Yi Gu, University of Toronto:”Uncles Would Fight For You”: Socialist China, Korean War, and Photographic affect”
This paper examined how photographic affected was explored, defined and promoted in the Social world by focusing on “We Love Peace” (1952), a seemingly mundane photograph featuring a boy and a girl cuddling with peace doves that became an iconic image of China’s intervention in the Korean War.
Aglaia De Angeli, Queen’s University Belfast: “Tianjin Photos between memento and intelligence: what is the real purpose?”
In the Sir Robert Hart’s collection at Queen’s University Belfast there are two albums of pictures of Tianjin taken at the turn of the 20th century. The presentation aimed to tell the story that the photos were narrating and consider what was the real purpose of the photos at the time it was taken.

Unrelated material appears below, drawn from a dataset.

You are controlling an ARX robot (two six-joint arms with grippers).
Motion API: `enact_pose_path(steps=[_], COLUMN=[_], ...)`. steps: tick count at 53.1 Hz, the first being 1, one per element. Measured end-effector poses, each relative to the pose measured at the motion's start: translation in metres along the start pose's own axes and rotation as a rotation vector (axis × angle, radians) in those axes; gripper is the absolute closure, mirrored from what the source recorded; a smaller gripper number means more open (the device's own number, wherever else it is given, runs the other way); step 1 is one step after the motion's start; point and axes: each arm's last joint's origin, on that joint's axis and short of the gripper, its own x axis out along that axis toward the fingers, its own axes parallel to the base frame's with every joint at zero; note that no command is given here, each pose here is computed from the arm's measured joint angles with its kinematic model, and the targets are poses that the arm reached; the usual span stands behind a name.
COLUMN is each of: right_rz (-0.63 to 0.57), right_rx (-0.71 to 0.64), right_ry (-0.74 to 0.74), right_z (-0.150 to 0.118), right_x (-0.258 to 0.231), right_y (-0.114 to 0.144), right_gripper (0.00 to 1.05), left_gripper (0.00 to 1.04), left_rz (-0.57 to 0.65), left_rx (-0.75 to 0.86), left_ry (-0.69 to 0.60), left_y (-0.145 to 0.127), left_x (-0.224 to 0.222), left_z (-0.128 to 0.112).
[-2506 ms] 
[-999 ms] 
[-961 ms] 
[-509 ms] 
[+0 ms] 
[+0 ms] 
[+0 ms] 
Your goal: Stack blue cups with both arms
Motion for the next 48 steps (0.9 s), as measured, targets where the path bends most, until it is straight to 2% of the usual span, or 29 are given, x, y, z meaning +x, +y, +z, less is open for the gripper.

Elizabeth Edwards, De Montfort University: “Photographs and the Business of ‘Doing History’: some thoughts on method and historiography”
This paper asked how we do history in the age of photography, while reflecting upon the uneasy disciplinary relationship with photographs and historical sources.
Eric Morier-Genoud, Queen’s University Belfast: ”Missionary Photography and Archives: History, Potential and Limits”
This paper started by discussing the history of missionary photography and by providing an idea of the state of missionary archives today.
Roberta Wue, University of California: “China through the Magic Lantern: An 1886 Slide Lecture in Shanghai”
This paper explored an interesting example of global travels through photography from a Shanghai perspective in the form of an 1886 magic lantern lecture given by the pastor and educator Yan Yongjing (1838-1898) at Shanghai’s Polytechnic Institution.
Marine Cabos, SOAS: ”Creating Heritage: photographs of ancient sites in late imperial China”
This paper examined the impact of photographs produced during campaigns of exploration in China on our understanding of Chinese cultural heritage.